> Task: The result should hold only the lines from the one with "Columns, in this" through the final line of the data below, transcribed exactly, pictures left out.

> Material provided:
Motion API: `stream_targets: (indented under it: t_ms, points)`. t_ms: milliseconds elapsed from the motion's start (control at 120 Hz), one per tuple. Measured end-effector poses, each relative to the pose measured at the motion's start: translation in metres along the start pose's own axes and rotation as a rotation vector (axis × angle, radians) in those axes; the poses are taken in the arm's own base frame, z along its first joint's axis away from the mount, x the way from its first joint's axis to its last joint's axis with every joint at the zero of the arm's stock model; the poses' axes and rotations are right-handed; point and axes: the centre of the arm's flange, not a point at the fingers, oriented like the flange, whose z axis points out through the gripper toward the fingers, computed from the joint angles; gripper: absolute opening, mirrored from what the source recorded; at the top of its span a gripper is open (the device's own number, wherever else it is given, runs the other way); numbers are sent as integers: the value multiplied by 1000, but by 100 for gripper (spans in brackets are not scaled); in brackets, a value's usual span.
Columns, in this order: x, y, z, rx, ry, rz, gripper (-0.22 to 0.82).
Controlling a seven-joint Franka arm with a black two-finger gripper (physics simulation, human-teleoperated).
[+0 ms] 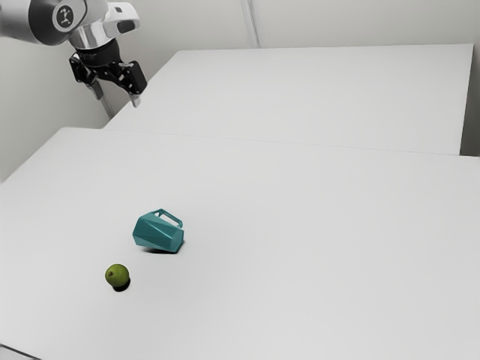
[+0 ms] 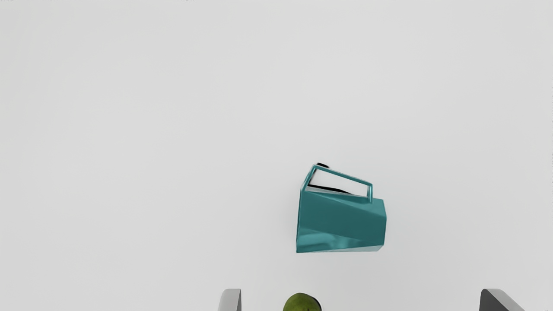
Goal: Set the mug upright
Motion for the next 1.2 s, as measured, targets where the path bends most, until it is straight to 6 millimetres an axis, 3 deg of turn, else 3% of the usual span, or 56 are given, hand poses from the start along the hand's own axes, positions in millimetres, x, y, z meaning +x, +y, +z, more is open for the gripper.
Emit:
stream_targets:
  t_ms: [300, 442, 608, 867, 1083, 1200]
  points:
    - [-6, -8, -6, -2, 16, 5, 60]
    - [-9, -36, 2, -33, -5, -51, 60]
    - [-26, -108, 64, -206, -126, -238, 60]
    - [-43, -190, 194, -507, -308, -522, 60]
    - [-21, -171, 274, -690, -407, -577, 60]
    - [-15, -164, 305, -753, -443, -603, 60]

> Response for this exercise:
Columns, in this order: x, y, z, rx, ry, rz, gripper (-0.22 to 0.82).
Controlling a seven-joint Franka arm with a black two-finger gripper (physics simulation, human-teleoperated).
[+0 ms] 
[+0 ms] 
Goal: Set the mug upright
Motion for the next 1.2 s, as measured, targets where the path bends most, until it is straight to 6 millimetres an axis, 3 deg of turn, else 3% of the usual span, or 56 are given, hand poses from the start along the hand's own axes, positions in millimetres, x, y, z meaning +x, +y, +z, more is open for the gripper.
Emit:
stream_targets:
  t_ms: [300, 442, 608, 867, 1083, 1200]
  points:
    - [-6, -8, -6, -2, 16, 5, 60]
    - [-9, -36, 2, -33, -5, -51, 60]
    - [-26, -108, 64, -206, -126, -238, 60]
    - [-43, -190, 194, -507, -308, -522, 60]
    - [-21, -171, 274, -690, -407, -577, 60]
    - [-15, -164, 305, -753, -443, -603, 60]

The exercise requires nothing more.